Collection completed.
For more wordpress related technical articles, please visit the wordpress tutorial column to learn!
The above is the detailed content of How to use dedecms collection. For more information, please follow other related articles on the PHP Chinese website!

Hot AI Tools

Undresser.AI Undress
AI-powered app for creating realistic nude photos

AI Clothes Remover
Online AI tool for removing clothes from photos.

Undress AI Tool
Undress images for free

Clothoff.io
AI clothes remover

AI Hentai Generator
Generate AI Hentai for free.

Hot Article

Hot Tools

Notepad++7.3.1
Easy-to-use and free code editor

SublimeText3 Chinese version
Chinese version, very easy to use

Zend Studio 13.0.1
Powerful PHP integrated development environment

Dreamweaver CS6
Visual web development tools

SublimeText3 Mac version
God-level code editing software (SublimeText3)

Hot Topics



Empire CMS template download location: Official template download: https://www.phome.net/template/ Third-party template website: https://www.dedecms.com/diy/https://www.0978.com.cn /https://www.jiaocheng.com/Installation method: Download template Unzip template Upload template Select template

Template replacement can be implemented in Dedecms through the following steps: modify the global.cfg file and set the required language pack. Modify the taglib.inc.php hook file and add support for language suffix template files. Create a new template file with a language suffix and modify the required content. Clear Dedecms cache.

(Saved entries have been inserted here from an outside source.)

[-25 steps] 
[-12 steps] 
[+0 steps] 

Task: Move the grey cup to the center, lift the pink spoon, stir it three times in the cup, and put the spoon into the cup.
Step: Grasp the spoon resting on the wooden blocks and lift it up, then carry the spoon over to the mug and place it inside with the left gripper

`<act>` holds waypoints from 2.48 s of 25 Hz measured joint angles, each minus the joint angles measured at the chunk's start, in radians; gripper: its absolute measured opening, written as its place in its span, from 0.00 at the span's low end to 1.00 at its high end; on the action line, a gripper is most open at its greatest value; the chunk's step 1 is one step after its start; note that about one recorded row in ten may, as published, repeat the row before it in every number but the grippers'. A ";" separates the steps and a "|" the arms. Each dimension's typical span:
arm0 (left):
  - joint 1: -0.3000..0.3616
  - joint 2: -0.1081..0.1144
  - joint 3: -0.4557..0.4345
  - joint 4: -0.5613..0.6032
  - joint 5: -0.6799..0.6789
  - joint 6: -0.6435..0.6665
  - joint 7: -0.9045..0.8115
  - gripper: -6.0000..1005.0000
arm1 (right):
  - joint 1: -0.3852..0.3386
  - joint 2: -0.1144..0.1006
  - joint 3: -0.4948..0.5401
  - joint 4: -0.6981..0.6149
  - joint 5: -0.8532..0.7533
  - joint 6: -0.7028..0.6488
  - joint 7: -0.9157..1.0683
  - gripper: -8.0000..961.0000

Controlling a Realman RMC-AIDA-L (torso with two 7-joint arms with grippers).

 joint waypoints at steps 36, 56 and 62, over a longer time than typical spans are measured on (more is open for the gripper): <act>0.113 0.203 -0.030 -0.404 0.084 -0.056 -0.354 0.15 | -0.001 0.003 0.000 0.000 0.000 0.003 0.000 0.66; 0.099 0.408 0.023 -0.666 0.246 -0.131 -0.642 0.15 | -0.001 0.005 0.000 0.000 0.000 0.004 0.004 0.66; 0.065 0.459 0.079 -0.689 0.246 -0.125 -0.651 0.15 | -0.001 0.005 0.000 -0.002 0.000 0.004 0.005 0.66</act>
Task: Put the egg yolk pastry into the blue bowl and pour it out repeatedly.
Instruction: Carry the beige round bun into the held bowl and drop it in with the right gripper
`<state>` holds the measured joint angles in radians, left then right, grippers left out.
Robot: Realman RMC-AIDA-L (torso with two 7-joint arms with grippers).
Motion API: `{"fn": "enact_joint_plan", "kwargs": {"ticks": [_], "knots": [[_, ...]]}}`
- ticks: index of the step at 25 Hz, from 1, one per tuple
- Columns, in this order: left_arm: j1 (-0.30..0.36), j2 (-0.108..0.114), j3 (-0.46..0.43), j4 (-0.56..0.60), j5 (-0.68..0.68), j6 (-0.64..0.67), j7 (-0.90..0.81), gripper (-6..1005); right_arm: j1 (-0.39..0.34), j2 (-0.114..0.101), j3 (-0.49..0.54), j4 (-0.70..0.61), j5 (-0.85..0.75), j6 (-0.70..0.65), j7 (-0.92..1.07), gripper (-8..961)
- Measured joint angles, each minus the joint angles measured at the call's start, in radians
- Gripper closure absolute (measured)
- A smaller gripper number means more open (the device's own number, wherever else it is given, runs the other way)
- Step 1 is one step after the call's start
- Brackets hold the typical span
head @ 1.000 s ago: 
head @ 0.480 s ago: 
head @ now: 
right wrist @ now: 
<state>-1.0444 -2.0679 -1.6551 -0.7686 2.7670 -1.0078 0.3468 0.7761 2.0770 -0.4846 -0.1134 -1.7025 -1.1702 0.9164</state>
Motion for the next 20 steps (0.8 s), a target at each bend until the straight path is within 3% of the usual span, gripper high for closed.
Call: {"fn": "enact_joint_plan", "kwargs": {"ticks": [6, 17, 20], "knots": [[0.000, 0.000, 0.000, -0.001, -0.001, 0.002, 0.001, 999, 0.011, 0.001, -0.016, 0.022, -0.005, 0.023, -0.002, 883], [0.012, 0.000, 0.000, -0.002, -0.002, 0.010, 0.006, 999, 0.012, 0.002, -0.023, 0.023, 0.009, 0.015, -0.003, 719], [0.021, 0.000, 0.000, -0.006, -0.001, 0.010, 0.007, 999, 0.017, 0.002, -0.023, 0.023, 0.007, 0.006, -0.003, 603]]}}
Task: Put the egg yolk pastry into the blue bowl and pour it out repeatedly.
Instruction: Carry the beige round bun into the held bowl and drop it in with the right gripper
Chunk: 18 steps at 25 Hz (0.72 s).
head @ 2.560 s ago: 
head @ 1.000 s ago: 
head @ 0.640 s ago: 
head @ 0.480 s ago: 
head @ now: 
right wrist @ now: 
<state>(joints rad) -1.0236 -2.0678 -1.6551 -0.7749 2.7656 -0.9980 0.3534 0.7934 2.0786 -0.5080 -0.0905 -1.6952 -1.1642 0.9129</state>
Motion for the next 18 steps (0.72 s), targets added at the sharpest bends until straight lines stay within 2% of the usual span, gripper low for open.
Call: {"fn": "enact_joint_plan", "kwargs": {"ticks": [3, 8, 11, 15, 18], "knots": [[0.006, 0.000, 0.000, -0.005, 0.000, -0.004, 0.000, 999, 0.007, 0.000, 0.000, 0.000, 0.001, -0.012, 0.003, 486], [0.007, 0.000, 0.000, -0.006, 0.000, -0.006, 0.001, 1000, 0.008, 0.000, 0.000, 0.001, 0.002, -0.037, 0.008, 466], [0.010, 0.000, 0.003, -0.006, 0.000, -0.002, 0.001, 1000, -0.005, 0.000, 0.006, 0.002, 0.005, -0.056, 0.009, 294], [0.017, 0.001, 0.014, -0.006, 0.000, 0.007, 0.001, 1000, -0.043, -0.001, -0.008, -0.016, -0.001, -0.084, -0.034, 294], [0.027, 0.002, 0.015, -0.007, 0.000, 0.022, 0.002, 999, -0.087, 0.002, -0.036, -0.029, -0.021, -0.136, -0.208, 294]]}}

Dedecms is an open source CMS that can be used to create various types of websites, including: news websites, blogs, e-commerce websites, forums and community websites, educational websites, portals, other types of websites (such as corporate websites, personal websites, photo album websites, video sharing website)

How to upload local videos using Dedecms? Prepare the video file in a format that is supported by Dedecms. Log in to the Dedecms management backend and create a new video category. Upload video files on the video management page, fill in the relevant information and select the video category. To embed a video while editing an article, enter the file name of the uploaded video and adjust its dimensions.

Dedecms is an open source Chinese CMS system that provides content management, template system and security protection. The specific usage includes the following steps: 1. Install Dedecms. 2. Configure the database. 3. Log in to the management interface. 4. Create content. 5. Set up the template. 6. Manage users. 7. Maintain the system.

Accurate and reliable dedecms conversion tool evaluation report With the rapid development of the Internet era, website construction has become one of the necessary tools for many companies and individuals. In website construction, using a content management system (CMS) can manage website content and functions more conveniently and efficiently. Among them, dedecms, as a well-known CMS system, is widely used in various website construction projects. However, sometimes we are faced with the need to convert the dedecms website to other formats, in which case we need to use a conversion tool

Learning dedecms encoding conversion function is not complicated. Simple code examples can help you quickly master this skill. In dedecms, the encoding conversion function is usually used to deal with problems such as Chinese garbled characters and special characters to ensure the normal operation of the system and the accuracy of data. The following will introduce in detail how to use the encoding conversion function of dedecms, allowing you to easily cope with various encoding-related needs. 1.UTF-8 to GBK In dedecms, if you need to convert UTF-8 encoded string to G

DedeCMS is an open source content management system that has some potential vulnerabilities and security risks: 1. SQL injection vulnerability. Attackers can perform unauthorized operations or obtain sensitive data by constructing malicious SQL query statements; 2. File Upload vulnerability, attackers can upload files containing malicious code to the server to execute arbitrary code or obtain server permissions; 3. Sensitive information leakage; 4. Unauthenticated vulnerability exploitation.